To call depression a state is a misnomer. Depression, at least how I experience it, is always a multiplicity, like water, sometimes in the stillness of a lake or in the tumultuous waves of a storm. It moves, always moves, but never on its own. Depression expresses itself in an infinite number of ways, and the trick is to become attentive to its manifestations. I call this trick: “But listen to what I have to say”, referring to the psychologist. I tell them, “depression moves through me; I’m the audience of depression, never knowing for sure how it will produce me.” But they refuse to listen, instead they continuously ask me about my religious past, my precarious lifestyle, my gender, and my complicated relationship with my parents, seeking the state of depression’s inherent cause(s). “You are depressed.” “I am depressed.”
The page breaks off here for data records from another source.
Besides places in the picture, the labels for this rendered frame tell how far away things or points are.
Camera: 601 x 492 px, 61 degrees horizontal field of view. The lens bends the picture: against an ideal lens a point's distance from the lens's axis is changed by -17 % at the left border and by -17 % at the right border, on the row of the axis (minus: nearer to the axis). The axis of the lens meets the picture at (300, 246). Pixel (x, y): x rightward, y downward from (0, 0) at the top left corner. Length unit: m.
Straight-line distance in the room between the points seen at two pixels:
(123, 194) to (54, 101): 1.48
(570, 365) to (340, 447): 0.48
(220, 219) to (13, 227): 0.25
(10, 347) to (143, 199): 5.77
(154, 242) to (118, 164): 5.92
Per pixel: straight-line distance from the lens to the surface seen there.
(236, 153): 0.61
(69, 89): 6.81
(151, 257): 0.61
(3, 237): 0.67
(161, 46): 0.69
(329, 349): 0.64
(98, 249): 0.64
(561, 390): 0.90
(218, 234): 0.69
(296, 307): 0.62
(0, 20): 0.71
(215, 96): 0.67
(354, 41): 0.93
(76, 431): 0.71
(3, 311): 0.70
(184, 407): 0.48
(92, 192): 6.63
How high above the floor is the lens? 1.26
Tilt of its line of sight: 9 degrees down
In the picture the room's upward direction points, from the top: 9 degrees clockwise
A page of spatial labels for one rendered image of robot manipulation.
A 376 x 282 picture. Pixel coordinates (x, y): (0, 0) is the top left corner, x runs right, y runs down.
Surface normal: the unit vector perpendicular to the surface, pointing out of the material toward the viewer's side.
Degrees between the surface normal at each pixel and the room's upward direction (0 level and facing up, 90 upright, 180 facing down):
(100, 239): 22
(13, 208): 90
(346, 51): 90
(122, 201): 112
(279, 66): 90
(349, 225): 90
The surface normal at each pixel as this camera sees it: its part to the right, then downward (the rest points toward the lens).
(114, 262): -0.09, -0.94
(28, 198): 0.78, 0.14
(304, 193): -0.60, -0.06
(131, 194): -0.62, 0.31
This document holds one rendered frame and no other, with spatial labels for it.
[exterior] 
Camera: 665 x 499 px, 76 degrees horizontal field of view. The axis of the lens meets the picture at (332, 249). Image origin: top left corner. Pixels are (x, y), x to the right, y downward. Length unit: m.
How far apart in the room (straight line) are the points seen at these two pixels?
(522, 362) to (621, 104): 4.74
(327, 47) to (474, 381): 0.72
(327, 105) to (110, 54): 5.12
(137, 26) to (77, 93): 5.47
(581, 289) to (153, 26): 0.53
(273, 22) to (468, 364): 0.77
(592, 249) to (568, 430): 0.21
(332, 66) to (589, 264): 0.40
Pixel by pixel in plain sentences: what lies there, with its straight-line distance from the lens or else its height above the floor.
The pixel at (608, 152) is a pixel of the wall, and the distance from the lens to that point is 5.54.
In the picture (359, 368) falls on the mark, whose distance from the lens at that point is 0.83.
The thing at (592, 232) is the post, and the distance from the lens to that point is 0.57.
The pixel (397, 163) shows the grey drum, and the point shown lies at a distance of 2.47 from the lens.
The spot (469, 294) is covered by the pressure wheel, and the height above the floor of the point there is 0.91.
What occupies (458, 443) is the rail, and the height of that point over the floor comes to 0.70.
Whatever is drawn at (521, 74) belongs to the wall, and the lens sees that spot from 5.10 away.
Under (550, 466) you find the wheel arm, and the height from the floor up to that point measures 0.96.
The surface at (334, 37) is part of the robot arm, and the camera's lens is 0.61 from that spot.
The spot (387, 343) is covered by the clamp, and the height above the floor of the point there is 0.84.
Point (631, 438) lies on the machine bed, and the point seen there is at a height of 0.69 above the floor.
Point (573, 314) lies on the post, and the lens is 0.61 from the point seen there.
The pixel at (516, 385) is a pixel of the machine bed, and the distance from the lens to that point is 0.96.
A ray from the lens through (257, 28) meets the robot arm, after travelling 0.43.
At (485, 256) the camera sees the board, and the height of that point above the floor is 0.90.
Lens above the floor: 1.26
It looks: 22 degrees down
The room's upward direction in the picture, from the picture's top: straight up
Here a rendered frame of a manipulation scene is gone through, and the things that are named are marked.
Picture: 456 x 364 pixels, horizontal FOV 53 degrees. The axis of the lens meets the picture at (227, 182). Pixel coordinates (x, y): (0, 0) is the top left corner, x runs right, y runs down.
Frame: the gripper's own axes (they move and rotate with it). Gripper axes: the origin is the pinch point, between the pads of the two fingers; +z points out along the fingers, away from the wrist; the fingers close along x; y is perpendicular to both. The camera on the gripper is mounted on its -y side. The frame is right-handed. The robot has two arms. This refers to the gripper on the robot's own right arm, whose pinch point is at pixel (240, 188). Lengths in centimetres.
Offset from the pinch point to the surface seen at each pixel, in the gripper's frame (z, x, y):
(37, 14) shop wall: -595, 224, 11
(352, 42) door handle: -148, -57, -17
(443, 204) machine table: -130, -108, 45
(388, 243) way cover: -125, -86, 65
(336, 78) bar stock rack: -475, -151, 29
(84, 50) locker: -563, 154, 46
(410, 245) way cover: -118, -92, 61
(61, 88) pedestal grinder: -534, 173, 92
Depression never comes without desire; it is not devoid of movement, as many would say. Depression is desire in motion! Depression as a multiplicity pushes me to be part of neurodiverse sociality formations. Depressions pushes me to write this. Depression encourages me to create, but always recognising the times when depression pushes me deep into what often seems the confinement of my bed, or the times when I feel totally out of sync with the world to the point that my movements struggle with what seem like alien gravities. I tell psychologists that depression is relational; it emerges in the event always anew with the various pasts that the process of bodying has to negotiate, including the memories of my youth but never at its Cause.
shy* play understands just that and has as its mission to create new conditions for sociality formations away from neurotypical demands because neurodiversity is relational and desire will always produce itself in difference, where new pasts, habits, and subjectivities emerge.